Silk Purse Song [Part 3 of my Writing Trilogy]
Original song lyrics by Chrome Dome Mike Kimbro.
A loose relyric of "Fixer Upper" from Frozen, by Kristen Anderson-Lopez and Robert Lopez.
Please read along to my Spoken Verse Performance.
The classic song "Kentucky Rain".
It's writer's can't complain. [Note: They're Eddie Rabbitt and Dick Heard]
Elvis Presley, yes he,
Took 'em to the bank.
While this critique should not diminish.
Open endings are not finished.
But this fatal flaw is nothing!
To the Songland crew, we thank.
If your song ain't a silk purse.
Give it to the Dream Team.
They'll say that it's amazing,
Then change all the phrasing.
Voila, now it's on top of every stream.
Submit a song that a sow's ear.
Yeah, you'll get back a purse.
In it will be lots of money.
Time to break your Grammy curse.
Your father said it was sub par,
When he examined your tip jar.
Now show the doubters you can overcome the odds. Yeah!

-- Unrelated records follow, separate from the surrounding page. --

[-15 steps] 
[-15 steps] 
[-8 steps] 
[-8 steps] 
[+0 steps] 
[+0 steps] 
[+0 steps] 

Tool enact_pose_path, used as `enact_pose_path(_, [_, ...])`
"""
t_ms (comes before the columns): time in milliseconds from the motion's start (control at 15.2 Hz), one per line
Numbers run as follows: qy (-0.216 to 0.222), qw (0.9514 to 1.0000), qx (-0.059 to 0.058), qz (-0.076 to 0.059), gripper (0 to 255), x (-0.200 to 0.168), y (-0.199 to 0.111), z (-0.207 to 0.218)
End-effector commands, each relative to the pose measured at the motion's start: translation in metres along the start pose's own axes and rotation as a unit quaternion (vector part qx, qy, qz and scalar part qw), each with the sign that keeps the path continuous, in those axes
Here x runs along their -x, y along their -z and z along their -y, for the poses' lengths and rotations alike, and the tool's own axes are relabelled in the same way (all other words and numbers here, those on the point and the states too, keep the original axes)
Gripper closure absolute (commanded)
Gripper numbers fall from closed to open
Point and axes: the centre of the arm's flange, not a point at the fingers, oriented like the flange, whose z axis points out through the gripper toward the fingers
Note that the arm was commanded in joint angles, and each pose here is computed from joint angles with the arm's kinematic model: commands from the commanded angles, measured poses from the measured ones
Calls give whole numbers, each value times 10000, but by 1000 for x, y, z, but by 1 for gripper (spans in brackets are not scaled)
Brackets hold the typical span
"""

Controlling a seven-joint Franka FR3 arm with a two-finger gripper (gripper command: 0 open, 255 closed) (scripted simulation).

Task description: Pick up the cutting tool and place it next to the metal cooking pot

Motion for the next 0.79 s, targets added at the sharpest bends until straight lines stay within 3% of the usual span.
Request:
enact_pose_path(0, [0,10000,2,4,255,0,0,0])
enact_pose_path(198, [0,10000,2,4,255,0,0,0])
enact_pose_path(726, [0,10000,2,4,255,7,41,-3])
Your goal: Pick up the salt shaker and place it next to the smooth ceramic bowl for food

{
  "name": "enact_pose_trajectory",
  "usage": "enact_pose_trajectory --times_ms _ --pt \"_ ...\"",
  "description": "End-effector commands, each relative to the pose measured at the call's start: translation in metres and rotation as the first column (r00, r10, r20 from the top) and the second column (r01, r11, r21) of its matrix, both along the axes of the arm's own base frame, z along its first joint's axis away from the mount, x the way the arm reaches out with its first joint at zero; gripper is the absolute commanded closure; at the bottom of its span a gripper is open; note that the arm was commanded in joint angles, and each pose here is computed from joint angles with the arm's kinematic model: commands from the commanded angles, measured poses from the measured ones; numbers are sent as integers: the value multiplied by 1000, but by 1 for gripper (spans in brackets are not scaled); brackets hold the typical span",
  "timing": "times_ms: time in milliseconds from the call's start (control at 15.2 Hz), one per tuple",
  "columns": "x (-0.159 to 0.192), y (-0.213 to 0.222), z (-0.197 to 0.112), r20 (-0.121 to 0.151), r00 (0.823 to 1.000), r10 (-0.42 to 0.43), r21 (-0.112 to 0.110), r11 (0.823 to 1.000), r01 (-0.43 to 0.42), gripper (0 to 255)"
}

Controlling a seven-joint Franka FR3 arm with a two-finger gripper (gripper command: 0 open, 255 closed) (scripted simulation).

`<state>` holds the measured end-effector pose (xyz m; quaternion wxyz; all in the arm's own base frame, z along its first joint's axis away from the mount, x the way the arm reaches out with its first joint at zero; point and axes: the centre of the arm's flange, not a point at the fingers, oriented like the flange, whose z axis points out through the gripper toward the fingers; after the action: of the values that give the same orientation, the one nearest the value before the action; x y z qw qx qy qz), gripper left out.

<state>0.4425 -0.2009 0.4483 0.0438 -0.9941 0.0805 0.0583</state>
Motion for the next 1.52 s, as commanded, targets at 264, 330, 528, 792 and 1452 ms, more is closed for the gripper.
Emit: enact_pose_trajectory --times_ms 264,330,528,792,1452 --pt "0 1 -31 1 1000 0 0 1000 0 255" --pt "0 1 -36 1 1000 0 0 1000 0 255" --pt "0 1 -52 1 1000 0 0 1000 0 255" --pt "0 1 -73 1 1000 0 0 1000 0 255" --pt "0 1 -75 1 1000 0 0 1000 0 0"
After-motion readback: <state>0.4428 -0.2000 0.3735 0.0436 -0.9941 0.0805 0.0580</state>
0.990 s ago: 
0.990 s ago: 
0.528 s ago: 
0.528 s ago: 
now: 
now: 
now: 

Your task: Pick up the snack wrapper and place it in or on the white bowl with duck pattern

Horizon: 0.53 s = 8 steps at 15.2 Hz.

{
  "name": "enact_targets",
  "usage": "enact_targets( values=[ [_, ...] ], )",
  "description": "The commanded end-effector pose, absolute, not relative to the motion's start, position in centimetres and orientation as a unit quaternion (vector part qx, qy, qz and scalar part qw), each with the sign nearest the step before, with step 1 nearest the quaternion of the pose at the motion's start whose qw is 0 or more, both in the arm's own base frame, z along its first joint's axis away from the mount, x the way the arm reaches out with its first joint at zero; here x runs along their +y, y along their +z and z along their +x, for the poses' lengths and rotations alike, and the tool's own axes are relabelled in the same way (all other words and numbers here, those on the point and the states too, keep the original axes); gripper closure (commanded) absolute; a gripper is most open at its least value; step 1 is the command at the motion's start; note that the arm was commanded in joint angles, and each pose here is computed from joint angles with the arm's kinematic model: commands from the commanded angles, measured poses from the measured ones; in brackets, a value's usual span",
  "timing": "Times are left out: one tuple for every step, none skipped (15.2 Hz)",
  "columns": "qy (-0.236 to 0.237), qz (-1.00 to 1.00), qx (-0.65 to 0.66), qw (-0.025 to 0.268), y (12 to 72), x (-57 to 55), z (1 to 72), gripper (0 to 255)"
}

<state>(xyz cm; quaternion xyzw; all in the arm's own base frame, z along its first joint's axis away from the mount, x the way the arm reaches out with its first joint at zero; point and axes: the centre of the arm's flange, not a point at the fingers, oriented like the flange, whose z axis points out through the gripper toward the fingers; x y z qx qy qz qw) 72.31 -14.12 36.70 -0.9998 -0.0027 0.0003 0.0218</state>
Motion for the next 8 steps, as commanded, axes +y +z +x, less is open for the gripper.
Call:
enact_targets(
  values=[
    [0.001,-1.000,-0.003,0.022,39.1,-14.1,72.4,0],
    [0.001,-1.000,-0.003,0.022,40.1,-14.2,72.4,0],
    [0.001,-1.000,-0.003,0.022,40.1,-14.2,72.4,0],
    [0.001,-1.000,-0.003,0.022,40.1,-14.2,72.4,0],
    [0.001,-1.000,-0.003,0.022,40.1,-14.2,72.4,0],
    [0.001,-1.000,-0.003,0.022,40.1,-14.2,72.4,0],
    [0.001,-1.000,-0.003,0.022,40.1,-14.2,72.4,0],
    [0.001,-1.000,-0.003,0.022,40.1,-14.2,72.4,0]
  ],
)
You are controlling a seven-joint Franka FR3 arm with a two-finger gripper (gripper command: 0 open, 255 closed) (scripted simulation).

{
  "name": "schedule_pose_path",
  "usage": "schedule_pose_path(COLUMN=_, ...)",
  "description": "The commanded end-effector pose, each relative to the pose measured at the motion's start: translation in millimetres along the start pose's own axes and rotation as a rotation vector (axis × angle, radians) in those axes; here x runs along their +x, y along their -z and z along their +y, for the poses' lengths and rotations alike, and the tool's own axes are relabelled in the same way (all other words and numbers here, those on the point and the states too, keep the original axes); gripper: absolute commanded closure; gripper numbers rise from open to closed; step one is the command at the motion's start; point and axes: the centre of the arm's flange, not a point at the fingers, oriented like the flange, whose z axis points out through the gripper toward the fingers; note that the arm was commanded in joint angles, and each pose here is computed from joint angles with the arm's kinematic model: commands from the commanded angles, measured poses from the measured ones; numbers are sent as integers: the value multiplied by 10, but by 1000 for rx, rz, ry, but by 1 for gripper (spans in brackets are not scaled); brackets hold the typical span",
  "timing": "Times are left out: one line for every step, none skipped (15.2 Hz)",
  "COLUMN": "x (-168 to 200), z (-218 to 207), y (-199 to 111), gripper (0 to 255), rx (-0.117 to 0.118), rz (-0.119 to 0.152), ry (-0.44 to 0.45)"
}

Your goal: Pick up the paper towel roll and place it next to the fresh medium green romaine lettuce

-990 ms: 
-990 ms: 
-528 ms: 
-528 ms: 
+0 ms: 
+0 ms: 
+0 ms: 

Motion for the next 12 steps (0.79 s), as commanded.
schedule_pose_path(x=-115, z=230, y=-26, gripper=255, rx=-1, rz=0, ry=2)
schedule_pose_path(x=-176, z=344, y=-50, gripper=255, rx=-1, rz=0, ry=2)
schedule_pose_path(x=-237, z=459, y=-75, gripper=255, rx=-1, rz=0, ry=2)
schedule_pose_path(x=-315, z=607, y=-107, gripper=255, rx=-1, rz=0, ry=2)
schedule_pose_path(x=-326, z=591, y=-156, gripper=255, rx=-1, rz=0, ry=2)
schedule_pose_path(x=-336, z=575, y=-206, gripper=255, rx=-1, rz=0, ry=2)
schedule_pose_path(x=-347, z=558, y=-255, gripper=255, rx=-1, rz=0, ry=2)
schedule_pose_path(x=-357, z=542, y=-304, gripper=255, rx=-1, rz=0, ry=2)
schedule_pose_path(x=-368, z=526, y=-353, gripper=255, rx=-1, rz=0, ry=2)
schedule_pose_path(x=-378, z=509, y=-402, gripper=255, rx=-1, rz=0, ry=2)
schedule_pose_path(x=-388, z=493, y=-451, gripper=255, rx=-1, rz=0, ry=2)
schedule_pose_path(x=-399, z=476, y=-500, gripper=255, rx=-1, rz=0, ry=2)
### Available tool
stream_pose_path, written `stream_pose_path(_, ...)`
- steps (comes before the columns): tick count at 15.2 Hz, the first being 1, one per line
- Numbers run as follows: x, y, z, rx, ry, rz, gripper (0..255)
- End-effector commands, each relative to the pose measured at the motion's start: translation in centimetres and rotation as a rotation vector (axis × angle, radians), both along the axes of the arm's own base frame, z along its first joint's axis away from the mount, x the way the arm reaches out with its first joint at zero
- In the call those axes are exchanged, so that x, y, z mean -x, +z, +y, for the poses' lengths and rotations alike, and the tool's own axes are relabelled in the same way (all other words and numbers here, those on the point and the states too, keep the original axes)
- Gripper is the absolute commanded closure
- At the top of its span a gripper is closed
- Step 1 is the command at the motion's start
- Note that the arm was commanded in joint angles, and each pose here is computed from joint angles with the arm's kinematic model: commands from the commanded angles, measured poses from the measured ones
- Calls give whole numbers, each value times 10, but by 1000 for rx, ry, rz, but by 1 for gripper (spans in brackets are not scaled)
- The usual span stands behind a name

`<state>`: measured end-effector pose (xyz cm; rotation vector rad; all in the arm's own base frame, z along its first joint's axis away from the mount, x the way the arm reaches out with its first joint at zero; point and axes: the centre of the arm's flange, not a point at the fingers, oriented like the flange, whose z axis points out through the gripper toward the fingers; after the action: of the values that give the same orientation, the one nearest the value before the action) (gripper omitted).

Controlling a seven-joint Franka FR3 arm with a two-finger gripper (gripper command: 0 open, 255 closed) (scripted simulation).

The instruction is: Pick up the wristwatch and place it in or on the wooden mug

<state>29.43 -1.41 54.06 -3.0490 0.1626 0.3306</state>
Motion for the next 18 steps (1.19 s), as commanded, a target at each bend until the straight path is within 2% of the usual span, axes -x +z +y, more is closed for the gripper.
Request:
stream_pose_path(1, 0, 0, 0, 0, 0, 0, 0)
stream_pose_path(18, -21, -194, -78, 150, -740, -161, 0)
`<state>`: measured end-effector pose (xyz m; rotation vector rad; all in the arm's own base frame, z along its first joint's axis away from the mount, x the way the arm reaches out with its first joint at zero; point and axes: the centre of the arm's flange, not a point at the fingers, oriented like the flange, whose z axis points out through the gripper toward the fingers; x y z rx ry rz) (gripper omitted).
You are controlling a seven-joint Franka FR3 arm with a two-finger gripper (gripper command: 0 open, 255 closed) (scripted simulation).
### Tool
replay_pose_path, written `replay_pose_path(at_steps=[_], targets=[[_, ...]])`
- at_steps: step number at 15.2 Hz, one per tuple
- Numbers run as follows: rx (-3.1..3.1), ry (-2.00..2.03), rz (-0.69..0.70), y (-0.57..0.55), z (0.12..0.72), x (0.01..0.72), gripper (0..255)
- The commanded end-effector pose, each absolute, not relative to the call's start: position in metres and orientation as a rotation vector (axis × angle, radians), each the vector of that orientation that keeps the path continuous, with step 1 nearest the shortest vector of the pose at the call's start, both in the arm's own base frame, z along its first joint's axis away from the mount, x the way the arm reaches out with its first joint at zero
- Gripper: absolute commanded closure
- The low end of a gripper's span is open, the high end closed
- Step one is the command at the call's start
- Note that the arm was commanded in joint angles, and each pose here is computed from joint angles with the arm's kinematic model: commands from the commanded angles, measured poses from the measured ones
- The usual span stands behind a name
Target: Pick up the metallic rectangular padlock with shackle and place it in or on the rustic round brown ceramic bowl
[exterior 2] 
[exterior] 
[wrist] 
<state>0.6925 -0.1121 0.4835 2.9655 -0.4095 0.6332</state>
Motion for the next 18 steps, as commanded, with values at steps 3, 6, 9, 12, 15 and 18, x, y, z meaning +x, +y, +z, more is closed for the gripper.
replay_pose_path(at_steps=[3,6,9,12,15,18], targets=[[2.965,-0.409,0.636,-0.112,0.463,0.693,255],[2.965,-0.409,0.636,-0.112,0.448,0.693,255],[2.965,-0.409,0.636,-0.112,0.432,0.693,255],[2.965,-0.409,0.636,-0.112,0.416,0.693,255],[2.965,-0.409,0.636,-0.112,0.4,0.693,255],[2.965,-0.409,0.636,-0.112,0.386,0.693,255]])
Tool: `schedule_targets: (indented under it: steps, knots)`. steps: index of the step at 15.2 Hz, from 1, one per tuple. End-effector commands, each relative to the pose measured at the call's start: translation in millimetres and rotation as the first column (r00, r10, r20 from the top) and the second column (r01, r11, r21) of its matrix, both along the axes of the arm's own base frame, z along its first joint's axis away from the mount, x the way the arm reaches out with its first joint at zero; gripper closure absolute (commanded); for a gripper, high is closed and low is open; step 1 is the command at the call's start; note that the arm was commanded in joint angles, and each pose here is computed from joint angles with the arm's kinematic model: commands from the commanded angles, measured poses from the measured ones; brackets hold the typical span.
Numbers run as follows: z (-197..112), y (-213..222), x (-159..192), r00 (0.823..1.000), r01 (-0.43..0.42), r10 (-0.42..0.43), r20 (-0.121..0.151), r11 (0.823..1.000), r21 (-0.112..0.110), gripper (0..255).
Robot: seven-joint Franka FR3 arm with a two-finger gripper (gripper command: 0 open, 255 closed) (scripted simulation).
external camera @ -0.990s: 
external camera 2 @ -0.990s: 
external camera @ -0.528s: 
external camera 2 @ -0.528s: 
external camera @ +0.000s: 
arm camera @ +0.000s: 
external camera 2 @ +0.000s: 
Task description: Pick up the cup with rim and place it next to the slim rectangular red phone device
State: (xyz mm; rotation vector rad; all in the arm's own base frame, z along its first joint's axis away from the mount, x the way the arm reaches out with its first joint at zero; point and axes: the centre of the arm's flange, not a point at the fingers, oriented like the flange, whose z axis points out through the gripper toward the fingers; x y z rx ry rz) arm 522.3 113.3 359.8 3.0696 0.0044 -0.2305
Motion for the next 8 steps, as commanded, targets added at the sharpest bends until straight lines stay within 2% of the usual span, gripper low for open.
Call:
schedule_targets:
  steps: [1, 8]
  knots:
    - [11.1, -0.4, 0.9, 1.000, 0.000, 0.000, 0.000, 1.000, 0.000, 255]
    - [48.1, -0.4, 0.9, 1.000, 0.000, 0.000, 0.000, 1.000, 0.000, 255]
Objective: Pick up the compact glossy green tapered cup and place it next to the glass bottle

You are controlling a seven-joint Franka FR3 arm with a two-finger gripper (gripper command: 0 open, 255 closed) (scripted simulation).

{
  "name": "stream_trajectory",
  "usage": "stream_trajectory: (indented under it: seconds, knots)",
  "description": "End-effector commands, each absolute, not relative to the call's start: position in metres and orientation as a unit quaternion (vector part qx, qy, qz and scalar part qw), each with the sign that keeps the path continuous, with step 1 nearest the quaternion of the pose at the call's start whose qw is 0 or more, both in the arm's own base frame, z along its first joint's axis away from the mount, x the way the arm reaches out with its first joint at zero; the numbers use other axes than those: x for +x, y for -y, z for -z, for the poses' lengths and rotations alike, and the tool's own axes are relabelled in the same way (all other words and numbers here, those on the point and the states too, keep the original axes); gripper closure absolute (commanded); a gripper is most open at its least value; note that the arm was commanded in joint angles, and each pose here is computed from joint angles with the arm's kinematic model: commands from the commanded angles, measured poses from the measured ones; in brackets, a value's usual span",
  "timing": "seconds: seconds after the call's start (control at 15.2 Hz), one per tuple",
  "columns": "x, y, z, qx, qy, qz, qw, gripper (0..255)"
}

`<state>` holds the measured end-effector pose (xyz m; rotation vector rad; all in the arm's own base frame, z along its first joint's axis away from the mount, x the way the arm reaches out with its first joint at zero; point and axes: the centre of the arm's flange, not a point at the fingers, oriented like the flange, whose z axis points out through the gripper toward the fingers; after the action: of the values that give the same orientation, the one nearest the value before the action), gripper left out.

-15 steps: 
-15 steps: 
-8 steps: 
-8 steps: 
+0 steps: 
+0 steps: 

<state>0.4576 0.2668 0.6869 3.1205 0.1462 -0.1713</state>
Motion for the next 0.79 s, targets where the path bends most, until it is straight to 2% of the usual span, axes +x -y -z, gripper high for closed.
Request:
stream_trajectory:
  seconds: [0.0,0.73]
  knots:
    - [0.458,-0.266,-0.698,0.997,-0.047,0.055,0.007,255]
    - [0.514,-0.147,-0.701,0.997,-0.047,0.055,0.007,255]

True, your best work, they might replace,
But it ain't a friggin' disgrace.
Time to kneel, and I mean now,
Before the tunesmith gods.
So your new song's not a silk purse.
Don't let it give you the blues.
One LA screen test will make you feel less,
Like a wadded Kleenex that someone used.
Submit a song that's a sows ear,
But here's the tricky part.
Did you write it just for the money,
Or celebrity, or art?
Spoken: "But what if a song isn't all that special?"
While it's a bit of a sows ear,
It don't really stink.
One quick makeover.
For a full crossover,
That's covered by Post Malone and Pink.
Hold back a song that's a sows ear?
Your mind set's obsolete!
Build your balance sheet on Easy Street,
No, you won't be selling out.
Spoken: "But how would you fix "Kentucky Rain"?"
For any lyricist, this is.
How we earn our "saves".
With words I'll manage,
To conceal the damage,
With Dick and Ed spinning in their graves.
What if the plot was in our time?
Her platelets hold the cure!?!
Working as a crew, they manage to,
Allow mankind to endure.
QUESTION: "But could the ending be somewhat 'Brokeback Mountain'?"
The process starts with a que-tion:
Did they really pray?
A fresh perspective,
That is less reflective,
Of values they shared "Back In the Day".
What if the pair were a tad gay,
But had both kids and wives?
Found a hotel room, that afternoon,
Had the Down Low of their lives.
There's no limit to their genius.
No telling what they will try.
Go Springsteen, make it an Irish jig, [Note: Like this from Wrecking Ball?]
But never ask them why.
You know trombone's trending. So is flute,
To the lawyer that I pay:
"On the contract, make it say,
One session man will play,
With Leslie Speaker tone."
Now, that's what I'm talking about!
Anyway, time to close this out.
Someone claim your song is a sows ear?!?
There's no need to despair.
Here's what I propose,
If it's not, like, beyond repair.
Many songs began as sows ears.
Then someone lends a hand.
If lyrics need a total redo,
Or the tune sucks, trade it in, get a new...
Silk Purse from Songland.
Copyright © Michael Kimbro 2020. All rights reserved.
PS - As with a select few of my other efforts, particularly "The Colocation Center", "My Belle Meade Bride", and "The Las Vegas Strip", I was left with what I call a "poetic remnant". These are verses which didn't quite make the grade, but might shed light on the methods which I do employ.
The only such remnant from this poem is an alternative version of Verse 3, which concerns release of creative control, a topic that is essential to the whole Songland concept.
VERSE 3 - Creative Control Concerned
When the weekend's work is wor-thy,
To win the Pulitzer Prize.
Psych! Even paying the entry fee,
Would probably not be wise.
In the fine print, lawyer's find out how,
Ideas are stole.
Here's the contract, by the way.
Read the contract, it will say,
That you loose all control.
Yep, you give up control.
OK, thanks for your time and consideration.